There were four trains in the station at the time on platforms 3 to 6 and the girders and debris from the roof fell across them. Many passengers had already boarded the trains, otherwise the total killed could have been greater.

The apparent collapse of the roof was due to the structural failure of a flawed piece of ironwork. The roof had also been heavily loaded with scaffolding and materials just before the final collapse.

==Casualties and fatalities==
Six people were killed, two of whom were working on the roof at the time. One fatality was an employee of W H Smith and the three remaining fatalities were workmen reconstructing the Royal Avenue Theatre which was crushed by the western side wall.

Eight other workmen were seriously injured and taken to hospital and nineteen others suffered minor injuries.

==Aftermath==
The station was closed for over three months and during this period the Charing Cross Bridge
was also examined and some girders added to reinforce it. The Charing Cross, Euston and Hampstead Railway company - now part of the London Underground's Northern line - was able to take advantage of this closure when constructing its Charing Cross Underground station, making a large excavation in the main-line station's forecourt that would not have been allowed otherwise. The previous intention was to have excavated upwards from platform level.

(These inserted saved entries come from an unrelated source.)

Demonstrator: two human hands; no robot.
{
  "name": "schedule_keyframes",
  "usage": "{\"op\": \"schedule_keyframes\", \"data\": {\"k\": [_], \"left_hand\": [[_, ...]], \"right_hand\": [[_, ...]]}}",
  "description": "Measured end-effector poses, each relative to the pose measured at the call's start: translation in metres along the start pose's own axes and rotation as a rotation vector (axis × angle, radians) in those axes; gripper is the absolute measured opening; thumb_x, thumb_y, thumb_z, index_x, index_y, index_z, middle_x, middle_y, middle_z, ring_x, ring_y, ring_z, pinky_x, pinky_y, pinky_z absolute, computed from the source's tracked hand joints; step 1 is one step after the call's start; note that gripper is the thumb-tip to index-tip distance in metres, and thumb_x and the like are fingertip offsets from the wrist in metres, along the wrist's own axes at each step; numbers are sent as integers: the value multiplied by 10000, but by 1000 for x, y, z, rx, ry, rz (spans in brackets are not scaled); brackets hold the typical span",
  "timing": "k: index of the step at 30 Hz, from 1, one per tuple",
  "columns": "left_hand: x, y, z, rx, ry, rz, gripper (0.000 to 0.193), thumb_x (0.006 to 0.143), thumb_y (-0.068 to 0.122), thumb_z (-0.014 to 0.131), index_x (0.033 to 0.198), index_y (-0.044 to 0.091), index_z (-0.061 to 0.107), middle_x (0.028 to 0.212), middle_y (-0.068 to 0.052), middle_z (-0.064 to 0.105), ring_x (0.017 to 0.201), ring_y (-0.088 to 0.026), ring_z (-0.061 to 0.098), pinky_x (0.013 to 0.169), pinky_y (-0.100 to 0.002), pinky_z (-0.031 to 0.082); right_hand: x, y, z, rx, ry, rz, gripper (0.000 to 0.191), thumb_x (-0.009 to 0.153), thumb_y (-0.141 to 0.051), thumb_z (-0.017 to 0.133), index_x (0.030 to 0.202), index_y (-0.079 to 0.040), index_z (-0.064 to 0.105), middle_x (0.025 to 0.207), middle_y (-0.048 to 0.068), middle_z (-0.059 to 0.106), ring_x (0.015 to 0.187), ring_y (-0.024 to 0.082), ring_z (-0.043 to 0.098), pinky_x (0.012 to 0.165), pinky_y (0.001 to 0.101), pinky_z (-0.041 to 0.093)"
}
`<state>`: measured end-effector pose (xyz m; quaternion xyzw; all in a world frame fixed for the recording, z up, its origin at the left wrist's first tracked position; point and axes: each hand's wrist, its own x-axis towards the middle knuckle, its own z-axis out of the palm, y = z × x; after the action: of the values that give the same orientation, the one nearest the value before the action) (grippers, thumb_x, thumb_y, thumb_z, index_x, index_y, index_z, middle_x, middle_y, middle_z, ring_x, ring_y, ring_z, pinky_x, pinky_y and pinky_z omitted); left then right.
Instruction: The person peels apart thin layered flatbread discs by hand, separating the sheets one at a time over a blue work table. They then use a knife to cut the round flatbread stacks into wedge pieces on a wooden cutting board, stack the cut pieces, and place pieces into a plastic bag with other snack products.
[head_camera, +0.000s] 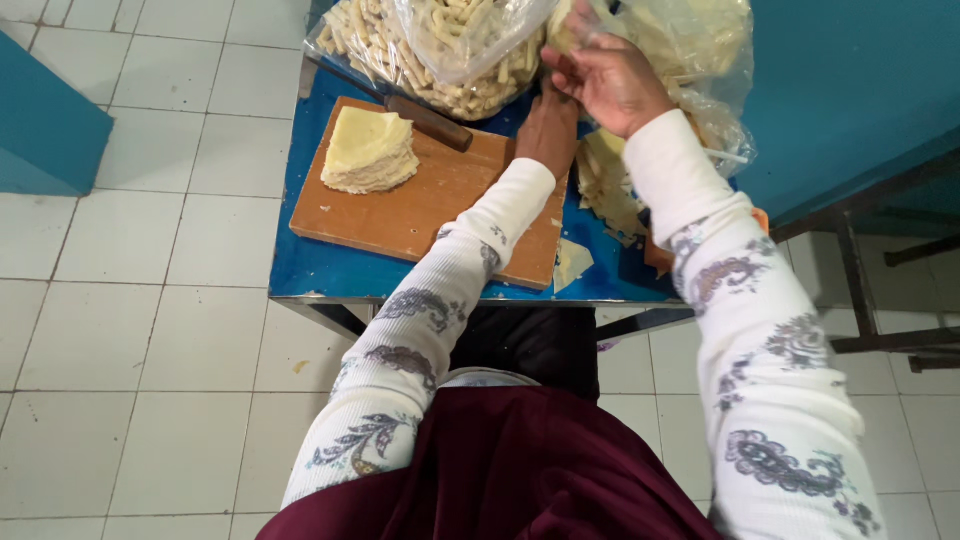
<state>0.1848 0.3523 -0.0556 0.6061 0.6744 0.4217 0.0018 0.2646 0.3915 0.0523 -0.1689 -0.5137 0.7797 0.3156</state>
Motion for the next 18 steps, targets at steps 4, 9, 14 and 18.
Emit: {"op": "schedule_keyframes", "data": {"k": [4, 9, 14, 18], "left_hand": [[6, -4, 1, -81, -50, 15, 268, 784, -53, 633, 1035, 28, 681, 1405, -213, 512, 1105, -435, 642, 900, -502, 549], [5, -6, 2, -253, -7, -64, 184, 858, 12, 663, 1040, 18, 691, 1273, -268, 584, 1028, -493, 640, 850, -547, 527], [10, -10, 3, -357, 84, -169, 211, 900, 44, 618, 1109, 34, 652, 1102, -260, 688, 1036, -480, 656, 830, -540, 549], [16, -6, 1, -231, 122, -226, 136, 1002, 156, 640, 1114, 83, 663, 1070, -237, 721, 1010, -478, 668, 843, -563, 536]], "right_hand": [[-16, -11, -16, 49, -25, -28, 613, 1029, -52, 586, 1595, -119, 360, 1552, 6, 517, 1335, 200, 614, 1072, 357, 512], [-6, 7, -18, 418, 98, -61, 534, 1002, -25, 592, 1519, 25, 469, 1451, 170, 566, 1267, 255, 611, 1073, 394, 531], [-24, 10, -8, 298, 100, -35, 194, 985, -14, 586, 1164, -5, 511, 1426, 61, 566, 1266, 267, 635, 1020, 399, 547], [-63, -26, -25, -325, 228, -52, 357, 985, -34, 576, 1340, -46, 602, 1416, 106, 607, 1126, 228, 645, 928, 344, 550]]}}
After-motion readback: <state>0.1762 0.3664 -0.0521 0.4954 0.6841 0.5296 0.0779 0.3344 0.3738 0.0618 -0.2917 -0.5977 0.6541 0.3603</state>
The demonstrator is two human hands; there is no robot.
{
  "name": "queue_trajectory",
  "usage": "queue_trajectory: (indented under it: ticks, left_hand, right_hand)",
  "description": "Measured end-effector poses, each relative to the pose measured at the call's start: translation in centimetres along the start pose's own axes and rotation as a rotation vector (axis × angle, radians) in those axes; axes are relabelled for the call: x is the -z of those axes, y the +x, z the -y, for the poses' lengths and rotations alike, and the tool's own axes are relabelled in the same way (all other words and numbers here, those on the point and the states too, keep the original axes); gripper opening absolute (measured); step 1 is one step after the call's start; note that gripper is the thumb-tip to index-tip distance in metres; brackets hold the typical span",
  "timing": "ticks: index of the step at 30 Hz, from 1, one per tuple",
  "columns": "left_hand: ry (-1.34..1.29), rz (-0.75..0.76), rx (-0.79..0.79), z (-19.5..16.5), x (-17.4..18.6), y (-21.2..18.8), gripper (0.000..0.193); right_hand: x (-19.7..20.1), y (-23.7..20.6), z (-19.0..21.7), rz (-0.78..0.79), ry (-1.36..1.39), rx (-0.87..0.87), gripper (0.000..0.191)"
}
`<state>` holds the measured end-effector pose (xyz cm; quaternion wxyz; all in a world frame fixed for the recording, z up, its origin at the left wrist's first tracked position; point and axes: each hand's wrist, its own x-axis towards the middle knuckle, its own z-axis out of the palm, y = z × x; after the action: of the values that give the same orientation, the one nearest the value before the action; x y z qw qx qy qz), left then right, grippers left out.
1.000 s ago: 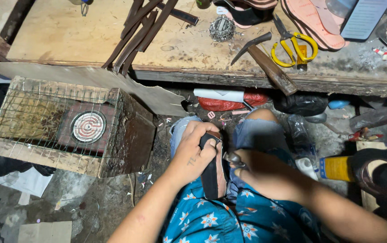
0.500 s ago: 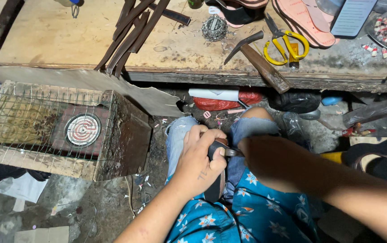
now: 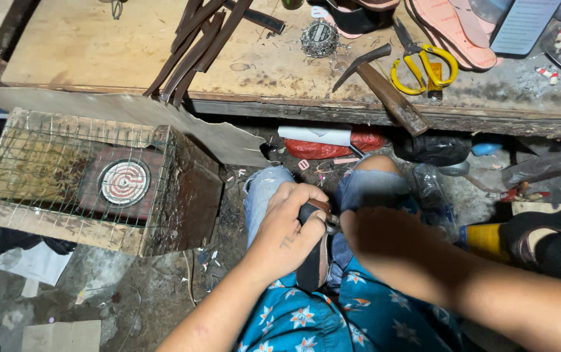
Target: The person sits on the floor of a shoe workshop holding a shoe upper on their lap. They hammer the shoe, trim and press its edges with pliers, then take a strap and fit it across the shoe, pressing the strap ends into place.
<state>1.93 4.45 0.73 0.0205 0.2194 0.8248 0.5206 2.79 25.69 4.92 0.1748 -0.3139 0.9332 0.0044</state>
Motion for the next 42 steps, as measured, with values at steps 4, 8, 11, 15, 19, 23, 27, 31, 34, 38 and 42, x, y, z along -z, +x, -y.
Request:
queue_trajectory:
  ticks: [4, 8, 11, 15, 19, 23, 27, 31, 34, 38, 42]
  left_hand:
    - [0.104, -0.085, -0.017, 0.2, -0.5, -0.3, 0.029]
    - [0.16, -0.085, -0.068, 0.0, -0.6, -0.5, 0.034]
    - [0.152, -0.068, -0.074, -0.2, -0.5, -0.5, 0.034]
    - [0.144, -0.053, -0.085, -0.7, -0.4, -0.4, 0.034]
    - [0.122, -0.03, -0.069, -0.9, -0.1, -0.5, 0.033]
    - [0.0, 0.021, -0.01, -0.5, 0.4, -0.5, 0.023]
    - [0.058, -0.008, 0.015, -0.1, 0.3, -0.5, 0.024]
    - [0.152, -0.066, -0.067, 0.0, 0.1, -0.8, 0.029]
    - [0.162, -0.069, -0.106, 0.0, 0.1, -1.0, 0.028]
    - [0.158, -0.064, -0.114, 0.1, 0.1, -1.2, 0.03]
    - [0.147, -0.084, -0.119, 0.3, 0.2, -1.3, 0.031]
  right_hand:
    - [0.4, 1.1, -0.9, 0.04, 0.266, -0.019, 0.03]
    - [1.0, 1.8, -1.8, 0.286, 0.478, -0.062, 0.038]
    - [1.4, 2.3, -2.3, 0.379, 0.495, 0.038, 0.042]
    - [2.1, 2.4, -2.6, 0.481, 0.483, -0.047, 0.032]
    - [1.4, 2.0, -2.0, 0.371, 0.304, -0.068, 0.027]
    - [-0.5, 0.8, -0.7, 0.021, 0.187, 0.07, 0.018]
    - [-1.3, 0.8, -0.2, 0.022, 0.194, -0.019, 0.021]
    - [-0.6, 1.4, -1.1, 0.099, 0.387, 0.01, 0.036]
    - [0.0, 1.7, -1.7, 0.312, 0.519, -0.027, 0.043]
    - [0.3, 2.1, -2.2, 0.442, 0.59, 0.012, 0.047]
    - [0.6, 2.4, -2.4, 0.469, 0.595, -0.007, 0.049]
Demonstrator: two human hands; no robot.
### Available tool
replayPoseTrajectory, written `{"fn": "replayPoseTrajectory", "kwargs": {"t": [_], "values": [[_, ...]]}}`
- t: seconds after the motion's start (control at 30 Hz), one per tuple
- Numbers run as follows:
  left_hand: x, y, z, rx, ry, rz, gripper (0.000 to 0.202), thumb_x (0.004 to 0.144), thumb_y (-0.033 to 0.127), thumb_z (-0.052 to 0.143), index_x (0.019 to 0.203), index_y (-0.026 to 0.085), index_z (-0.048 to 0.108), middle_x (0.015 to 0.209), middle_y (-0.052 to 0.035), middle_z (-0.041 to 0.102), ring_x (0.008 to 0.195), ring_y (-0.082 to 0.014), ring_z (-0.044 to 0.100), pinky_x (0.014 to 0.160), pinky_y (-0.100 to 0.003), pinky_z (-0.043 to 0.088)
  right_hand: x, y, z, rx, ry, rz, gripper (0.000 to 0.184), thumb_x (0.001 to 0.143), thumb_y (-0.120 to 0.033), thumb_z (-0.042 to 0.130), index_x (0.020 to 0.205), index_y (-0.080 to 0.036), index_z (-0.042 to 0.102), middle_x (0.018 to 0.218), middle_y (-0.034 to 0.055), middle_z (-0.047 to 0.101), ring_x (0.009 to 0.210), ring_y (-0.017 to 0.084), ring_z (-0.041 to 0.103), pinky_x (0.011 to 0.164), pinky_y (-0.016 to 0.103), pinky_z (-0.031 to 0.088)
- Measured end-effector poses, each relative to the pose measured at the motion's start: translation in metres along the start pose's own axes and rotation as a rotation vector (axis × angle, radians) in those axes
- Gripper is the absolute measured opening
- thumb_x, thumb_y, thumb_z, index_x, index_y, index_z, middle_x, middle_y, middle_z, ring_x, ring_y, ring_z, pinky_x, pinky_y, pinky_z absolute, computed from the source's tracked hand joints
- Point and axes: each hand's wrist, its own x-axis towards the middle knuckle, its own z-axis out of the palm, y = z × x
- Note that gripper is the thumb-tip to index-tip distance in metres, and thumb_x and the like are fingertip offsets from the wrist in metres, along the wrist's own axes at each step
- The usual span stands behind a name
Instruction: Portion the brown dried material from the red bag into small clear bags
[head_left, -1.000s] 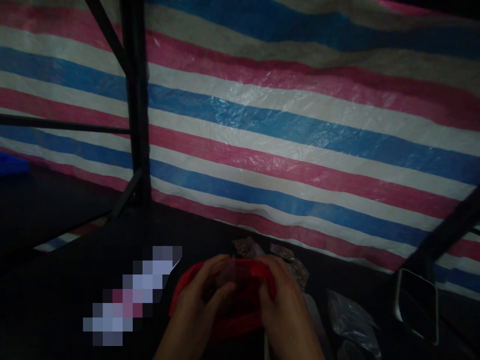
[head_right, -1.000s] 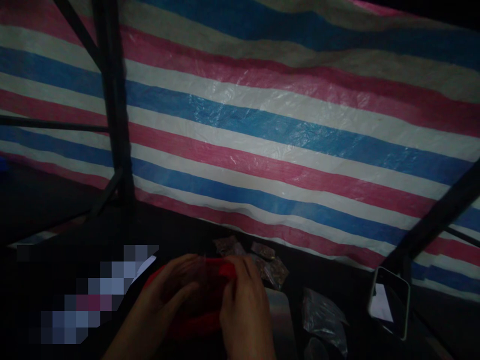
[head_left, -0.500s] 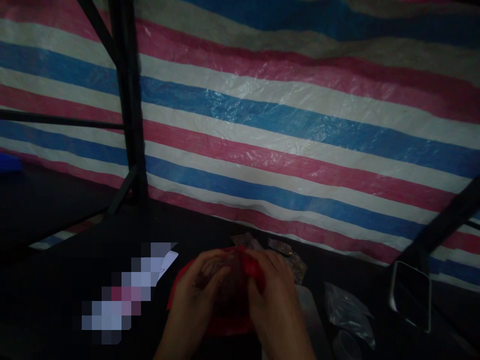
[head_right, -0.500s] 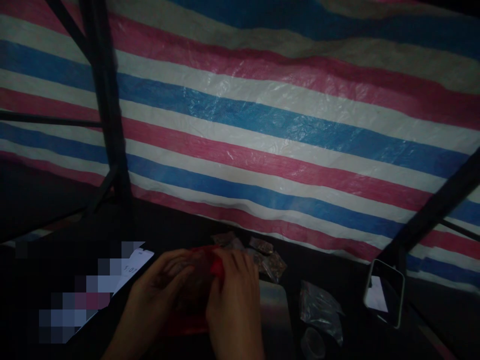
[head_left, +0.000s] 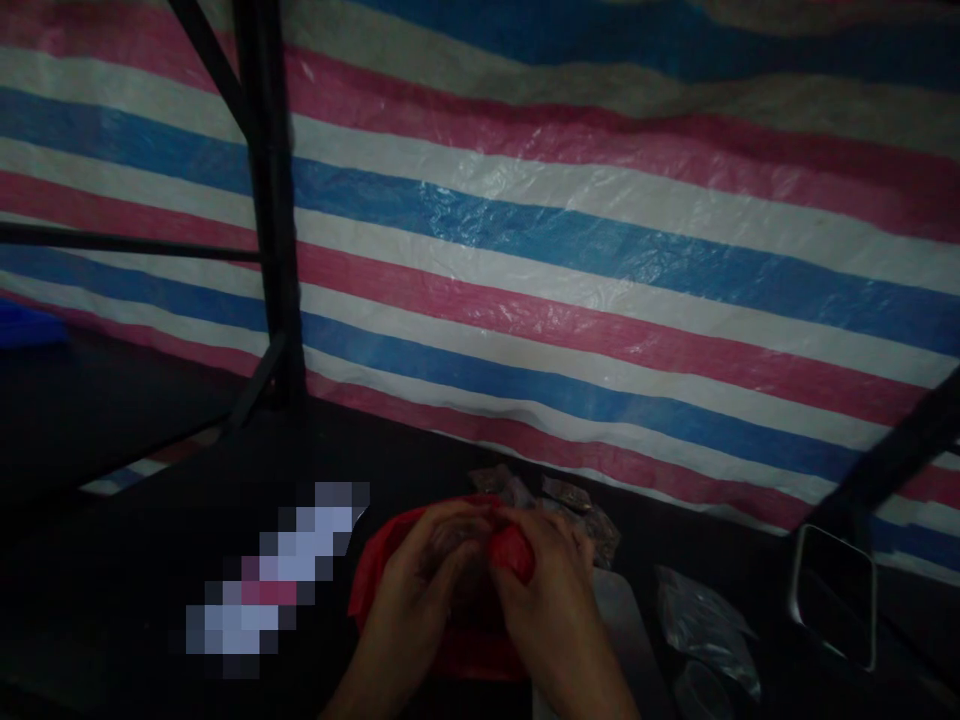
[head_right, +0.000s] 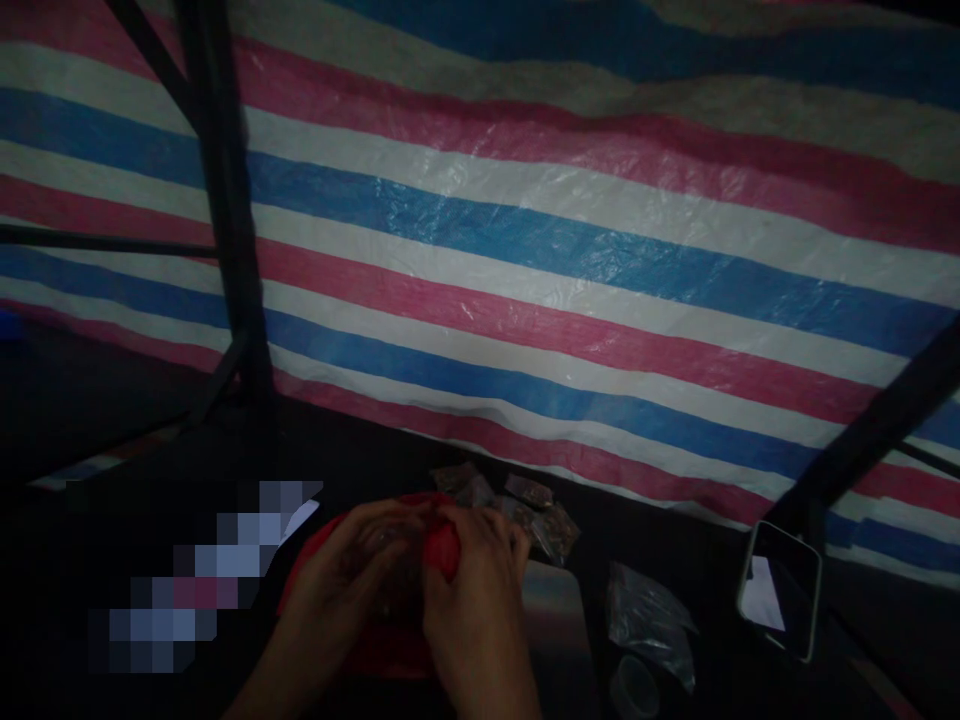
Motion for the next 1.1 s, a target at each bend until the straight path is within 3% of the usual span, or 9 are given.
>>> {"fn": "replayPoseTrajectory", "kwargs": {"t": [0.13, 0.23, 0.33, 0.47, 0.8, 0.93, 1.03, 1.1], "values": [[-0.003, 0.004, -0.003, 0.08, 0.003, 0.025, 0.02, 0.089, 0.034, 0.069, 0.104, 0.023, 0.078, 0.114, -0.0088, 0.084, 0.103, -0.0245, 0.081, 0.088, -0.033, 0.066, 0.001, -0.001, -0.003, 0.059, -0.085, -0.049, 0.041, 0.078, -0.002, 0.058, 0.101, -0.028, 0.079, 0.112, 0.004, 0.08, 0.114, 0.029, 0.068, 0.104, 0.048, 0.039], [-0.001, 0.002, -0.006, 0.101, 0.011, 0.071, 0.022, 0.089, 0.032, 0.069, 0.108, 0.024, 0.077, 0.122, -0.0087, 0.083, 0.114, -0.0252, 0.079, 0.097, -0.034, 0.064, 0.005, 0.0, -0.004, 0.025, -0.05, 0.005, 0.036, 0.077, -0.002, 0.059, 0.096, -0.026, 0.079, 0.107, 0.0046, 0.08, 0.111, 0.031, 0.068, 0.102, 0.048, 0.037], [0.001, -0.004, -0.013, 0.087, 0.069, 0.058, 0.038, 0.084, 0.029, 0.073, 0.121, 0.027, 0.072, 0.131, -0.0068, 0.079, 0.125, -0.0248, 0.074, 0.104, -0.035, 0.061, 0.01, 0.0, -0.002, 0.018, 0.015, 0.044, 0.032, 0.08, -0.004, 0.061, 0.094, -0.026, 0.08, 0.104, 0.0045, 0.08, 0.109, 0.031, 0.067, 0.101, 0.048, 0.035], [-0.001, -0.009, -0.02, 0.169, 0.131, 0.002, 0.036, 0.084, 0.035, 0.072, 0.118, 0.025, 0.073, 0.115, -0.0072, 0.084, 0.112, -0.0261, 0.08, 0.096, -0.037, 0.066, 0.008, -0.002, 0.004, 0.067, 0.064, 0.027, 0.033, 0.08, -0.002, 0.062, 0.092, -0.027, 0.08, 0.103, 0.0022, 0.08, 0.107, 0.028, 0.068, 0.101, 0.045, 0.034], [-0.012, -0.003, -0.015, 0.277, 0.222, 0.138, 0.014, 0.082, 0.035, 0.073, 0.091, 0.026, 0.08, 0.093, -0.0036, 0.085, 0.085, -0.0234, 0.082, 0.077, -0.032, 0.068, -0.001, -0.005, -0.003, -0.021, 0.017, 0.008, 0.033, 0.083, -0.003, 0.062, 0.094, -0.029, 0.08, 0.11, 0.0037, 0.078, 0.113, 0.03, 0.065, 0.101, 0.05, 0.035], [-0.013, -0.004, -0.018, 0.315, 0.3, 0.194, 0.013, 0.082, 0.034, 0.075, 0.091, 0.026, 0.079, 0.093, -0.0032, 0.084, 0.085, -0.0232, 0.081, 0.081, -0.033, 0.067, 0.0, -0.004, -0.005, -0.002, 0.035, 0.019, 0.029, 0.085, -0.008, 0.067, 0.099, -0.03, 0.08, 0.115, 0.0034, 0.076, 0.117, 0.031, 0.064, 0.106, 0.052, 0.034], [-0.012, -0.004, -0.019, 0.386, 0.277, 0.273, 0.01, 0.084, 0.03, 0.073, 0.09, 0.028, 0.08, 0.093, -0.002, 0.084, 0.086, -0.0218, 0.081, 0.082, -0.03, 0.066, -0.002, -0.006, -0.007, 0.043, 0.022, -0.033, 0.036, 0.084, -0.014, 0.076, 0.114, -0.034, 0.078, 0.127, 0.0032, 0.073, 0.126, 0.031, 0.061, 0.11, 0.051, 0.034], [-0.012, -0.003, -0.02, 0.427, 0.244, 0.317, 0.012, 0.085, 0.028, 0.07, 0.09, 0.029, 0.08, 0.092, -0.0012, 0.085, 0.086, -0.0212, 0.081, 0.081, -0.029, 0.066, -0.003, -0.009, -0.009, 0.054, 0.031, -0.061, 0.036, 0.083, -0.014, 0.077, 0.113, -0.034, 0.078, 0.13, 0.0027, 0.072, 0.128, 0.031, 0.059, 0.11, 0.05, 0.035]]}}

The Charing Cross roof was replaced by a utilitarian post and girder structure supporting a ridge and furrow roof. The curve of the original roof design can still be seen on the interior brickwork. The station was re-opened on 19 March 1906.

Because one undetected flaw caused such a large failure, questions were raised about the design and the safety factor against failure. A similar roof at Cannon Street station was taken down in 1958.